## ACTION ITEM
With the line containing "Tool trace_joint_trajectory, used" as the start and the line containing "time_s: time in" as the end, transcribe that span of the entries below exactly, including both.

## SUPPLIED INFORMATION

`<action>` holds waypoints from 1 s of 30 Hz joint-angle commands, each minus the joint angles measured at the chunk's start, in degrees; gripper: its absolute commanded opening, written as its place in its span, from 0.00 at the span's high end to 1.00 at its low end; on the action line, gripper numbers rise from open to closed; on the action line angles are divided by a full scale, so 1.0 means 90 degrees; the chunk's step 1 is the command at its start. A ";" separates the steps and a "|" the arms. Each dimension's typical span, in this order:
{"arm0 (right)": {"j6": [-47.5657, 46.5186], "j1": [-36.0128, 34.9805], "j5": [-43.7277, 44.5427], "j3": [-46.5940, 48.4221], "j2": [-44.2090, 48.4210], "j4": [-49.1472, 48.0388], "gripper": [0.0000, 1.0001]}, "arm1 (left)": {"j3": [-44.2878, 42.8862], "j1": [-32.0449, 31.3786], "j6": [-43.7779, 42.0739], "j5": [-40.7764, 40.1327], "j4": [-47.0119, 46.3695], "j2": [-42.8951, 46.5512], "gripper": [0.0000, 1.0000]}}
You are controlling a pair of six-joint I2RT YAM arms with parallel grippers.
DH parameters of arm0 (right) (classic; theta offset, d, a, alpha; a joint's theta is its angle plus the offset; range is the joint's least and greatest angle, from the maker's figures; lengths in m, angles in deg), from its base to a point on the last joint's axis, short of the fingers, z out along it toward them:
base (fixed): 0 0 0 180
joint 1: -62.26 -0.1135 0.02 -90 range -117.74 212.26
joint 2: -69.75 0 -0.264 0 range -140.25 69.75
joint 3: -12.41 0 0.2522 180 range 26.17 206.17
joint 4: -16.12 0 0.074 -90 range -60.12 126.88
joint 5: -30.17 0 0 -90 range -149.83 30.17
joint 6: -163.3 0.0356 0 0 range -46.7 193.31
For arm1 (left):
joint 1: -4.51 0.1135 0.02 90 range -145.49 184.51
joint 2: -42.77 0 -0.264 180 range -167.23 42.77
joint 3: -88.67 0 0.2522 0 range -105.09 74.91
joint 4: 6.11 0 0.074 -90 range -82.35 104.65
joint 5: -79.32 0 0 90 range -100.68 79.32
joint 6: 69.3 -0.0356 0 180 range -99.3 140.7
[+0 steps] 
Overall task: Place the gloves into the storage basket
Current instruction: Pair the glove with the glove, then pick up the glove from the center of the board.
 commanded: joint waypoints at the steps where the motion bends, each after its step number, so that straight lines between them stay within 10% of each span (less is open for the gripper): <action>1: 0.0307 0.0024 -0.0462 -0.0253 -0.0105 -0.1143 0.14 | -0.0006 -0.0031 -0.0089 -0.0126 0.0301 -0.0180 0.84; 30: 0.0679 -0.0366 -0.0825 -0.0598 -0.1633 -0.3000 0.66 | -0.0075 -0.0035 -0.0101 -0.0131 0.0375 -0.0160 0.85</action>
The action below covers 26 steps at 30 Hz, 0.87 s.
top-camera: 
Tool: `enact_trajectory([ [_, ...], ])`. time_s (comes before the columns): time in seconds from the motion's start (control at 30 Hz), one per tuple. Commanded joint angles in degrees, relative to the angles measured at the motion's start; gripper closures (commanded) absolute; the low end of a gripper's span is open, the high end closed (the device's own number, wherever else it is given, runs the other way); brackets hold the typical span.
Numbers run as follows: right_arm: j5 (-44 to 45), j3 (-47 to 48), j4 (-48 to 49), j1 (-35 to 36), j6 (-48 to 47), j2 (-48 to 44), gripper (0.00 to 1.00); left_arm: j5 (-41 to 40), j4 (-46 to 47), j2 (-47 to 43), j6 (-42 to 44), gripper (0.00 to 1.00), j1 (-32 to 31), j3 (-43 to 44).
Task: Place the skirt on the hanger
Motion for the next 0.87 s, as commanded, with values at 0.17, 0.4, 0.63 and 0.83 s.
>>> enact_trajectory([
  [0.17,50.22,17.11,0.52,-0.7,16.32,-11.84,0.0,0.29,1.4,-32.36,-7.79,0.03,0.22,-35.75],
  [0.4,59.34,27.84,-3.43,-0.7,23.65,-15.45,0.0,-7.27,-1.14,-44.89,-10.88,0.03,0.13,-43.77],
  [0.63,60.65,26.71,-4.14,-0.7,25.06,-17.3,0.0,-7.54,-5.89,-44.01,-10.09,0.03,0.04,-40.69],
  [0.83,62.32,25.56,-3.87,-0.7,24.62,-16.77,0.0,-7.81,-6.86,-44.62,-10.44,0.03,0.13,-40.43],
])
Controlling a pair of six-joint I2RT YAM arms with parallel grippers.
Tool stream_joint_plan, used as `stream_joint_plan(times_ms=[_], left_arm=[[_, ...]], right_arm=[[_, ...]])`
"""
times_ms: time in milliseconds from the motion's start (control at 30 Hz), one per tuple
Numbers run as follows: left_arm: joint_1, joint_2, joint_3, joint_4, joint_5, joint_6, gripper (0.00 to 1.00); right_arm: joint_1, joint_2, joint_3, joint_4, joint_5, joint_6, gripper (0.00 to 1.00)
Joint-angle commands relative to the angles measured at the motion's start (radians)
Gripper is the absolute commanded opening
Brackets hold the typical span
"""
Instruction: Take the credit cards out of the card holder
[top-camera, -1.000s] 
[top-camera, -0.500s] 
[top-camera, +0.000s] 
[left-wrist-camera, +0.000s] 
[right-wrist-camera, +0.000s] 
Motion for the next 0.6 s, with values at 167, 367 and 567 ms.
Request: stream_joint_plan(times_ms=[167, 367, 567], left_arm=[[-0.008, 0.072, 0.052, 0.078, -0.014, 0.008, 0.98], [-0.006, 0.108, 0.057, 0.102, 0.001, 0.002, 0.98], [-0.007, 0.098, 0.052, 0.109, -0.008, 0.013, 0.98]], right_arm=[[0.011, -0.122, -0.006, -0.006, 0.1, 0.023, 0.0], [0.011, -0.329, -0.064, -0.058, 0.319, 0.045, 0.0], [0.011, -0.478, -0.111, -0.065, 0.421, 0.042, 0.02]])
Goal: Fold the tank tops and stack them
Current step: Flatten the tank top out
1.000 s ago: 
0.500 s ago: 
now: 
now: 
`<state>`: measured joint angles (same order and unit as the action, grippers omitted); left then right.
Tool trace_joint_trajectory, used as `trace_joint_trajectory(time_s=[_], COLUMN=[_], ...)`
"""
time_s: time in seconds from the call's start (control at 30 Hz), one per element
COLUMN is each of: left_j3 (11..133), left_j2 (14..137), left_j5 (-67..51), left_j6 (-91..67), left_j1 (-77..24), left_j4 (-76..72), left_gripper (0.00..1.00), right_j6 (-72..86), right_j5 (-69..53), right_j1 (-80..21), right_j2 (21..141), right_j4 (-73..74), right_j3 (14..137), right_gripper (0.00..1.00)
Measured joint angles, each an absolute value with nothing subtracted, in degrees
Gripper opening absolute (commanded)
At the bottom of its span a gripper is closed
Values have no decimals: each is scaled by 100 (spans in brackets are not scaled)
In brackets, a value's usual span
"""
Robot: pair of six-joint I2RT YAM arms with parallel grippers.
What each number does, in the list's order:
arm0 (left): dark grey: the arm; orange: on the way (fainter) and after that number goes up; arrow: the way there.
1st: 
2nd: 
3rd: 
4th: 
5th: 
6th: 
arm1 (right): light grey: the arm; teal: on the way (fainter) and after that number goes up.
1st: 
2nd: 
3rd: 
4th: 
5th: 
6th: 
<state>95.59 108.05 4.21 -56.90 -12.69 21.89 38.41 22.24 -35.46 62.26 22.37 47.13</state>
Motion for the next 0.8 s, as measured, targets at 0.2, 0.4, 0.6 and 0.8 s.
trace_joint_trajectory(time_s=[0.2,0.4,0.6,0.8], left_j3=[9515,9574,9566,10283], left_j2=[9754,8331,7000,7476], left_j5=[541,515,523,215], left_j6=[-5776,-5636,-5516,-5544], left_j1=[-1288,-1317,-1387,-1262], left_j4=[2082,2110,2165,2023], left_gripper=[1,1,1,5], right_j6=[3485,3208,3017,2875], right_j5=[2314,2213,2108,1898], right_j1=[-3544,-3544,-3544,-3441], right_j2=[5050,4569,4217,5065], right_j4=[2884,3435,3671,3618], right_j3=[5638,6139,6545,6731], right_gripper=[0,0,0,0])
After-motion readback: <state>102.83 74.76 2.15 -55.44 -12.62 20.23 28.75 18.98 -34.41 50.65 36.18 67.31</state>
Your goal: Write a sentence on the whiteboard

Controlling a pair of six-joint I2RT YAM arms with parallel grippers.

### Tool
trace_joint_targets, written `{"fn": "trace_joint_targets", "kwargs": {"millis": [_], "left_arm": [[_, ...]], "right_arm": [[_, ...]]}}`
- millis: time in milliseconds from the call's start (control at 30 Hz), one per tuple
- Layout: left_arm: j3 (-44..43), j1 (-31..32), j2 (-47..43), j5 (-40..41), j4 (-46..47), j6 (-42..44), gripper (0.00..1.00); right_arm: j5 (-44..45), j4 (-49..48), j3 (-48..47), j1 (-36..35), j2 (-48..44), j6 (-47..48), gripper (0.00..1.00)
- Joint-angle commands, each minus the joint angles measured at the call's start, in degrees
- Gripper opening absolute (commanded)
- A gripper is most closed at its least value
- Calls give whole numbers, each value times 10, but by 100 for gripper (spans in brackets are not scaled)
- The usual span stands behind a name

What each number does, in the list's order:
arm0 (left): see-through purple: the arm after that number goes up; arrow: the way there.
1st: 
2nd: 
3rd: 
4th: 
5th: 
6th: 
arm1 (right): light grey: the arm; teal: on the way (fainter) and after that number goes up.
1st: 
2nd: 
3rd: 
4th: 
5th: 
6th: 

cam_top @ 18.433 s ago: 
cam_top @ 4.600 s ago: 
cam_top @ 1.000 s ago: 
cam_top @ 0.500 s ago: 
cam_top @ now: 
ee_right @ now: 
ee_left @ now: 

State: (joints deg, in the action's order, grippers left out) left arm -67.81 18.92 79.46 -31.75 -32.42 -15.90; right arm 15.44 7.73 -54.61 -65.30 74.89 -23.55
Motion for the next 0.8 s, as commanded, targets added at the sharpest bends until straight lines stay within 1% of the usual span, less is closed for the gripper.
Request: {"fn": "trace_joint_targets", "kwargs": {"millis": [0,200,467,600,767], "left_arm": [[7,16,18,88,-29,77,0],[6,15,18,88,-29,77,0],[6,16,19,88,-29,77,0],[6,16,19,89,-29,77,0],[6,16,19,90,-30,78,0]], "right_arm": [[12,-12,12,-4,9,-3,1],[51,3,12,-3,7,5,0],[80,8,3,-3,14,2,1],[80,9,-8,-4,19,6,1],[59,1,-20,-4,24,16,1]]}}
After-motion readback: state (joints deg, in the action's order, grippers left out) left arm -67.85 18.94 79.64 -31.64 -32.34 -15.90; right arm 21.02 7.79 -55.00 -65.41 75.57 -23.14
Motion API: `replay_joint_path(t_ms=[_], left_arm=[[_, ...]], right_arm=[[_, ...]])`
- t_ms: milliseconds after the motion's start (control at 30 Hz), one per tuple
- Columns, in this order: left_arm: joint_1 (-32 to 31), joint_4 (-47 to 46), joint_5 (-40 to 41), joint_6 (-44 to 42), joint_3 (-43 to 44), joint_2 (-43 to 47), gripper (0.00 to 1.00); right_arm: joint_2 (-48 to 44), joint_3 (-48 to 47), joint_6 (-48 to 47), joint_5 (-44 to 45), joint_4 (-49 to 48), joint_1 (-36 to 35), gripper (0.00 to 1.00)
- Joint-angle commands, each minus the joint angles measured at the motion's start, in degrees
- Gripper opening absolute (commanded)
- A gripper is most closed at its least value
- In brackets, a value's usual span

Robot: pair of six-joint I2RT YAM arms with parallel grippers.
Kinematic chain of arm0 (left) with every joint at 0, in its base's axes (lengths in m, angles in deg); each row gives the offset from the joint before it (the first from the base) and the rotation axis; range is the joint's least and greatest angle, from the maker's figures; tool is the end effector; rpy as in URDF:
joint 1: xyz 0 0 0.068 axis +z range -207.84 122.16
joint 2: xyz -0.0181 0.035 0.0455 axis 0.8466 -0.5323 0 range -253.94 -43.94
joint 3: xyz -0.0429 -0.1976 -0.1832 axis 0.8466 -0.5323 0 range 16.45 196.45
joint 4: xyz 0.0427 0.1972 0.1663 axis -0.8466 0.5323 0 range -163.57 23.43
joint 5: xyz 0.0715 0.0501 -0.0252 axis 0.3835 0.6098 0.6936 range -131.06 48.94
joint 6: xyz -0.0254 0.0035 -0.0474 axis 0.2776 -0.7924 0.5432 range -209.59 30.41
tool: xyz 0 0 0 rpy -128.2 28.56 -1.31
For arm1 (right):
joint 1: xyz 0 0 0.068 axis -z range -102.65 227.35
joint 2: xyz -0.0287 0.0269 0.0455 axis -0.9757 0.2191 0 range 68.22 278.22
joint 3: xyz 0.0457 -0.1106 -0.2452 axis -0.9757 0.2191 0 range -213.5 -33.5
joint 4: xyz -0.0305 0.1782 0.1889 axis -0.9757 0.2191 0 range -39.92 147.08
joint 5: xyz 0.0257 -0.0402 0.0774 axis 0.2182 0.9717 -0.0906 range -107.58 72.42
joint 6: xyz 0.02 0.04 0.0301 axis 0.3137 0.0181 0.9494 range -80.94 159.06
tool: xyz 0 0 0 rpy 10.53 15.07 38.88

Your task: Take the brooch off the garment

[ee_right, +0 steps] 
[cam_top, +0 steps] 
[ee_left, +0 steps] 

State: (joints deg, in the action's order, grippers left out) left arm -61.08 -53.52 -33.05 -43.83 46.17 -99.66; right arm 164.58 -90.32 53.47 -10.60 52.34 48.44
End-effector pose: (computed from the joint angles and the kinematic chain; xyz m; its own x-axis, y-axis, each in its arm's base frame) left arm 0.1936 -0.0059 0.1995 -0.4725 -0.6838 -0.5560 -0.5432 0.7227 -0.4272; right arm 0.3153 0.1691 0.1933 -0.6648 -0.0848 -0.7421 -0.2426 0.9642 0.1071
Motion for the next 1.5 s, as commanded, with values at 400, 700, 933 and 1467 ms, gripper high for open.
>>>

## SOLVED PROBLEM
Tool trace_joint_trajectory, used as `trace_joint_trajectory(time_s=[_], COLUMN=[_], ...)`
"""
time_s: time in seconds from the call's start (control at 30 Hz), one per element

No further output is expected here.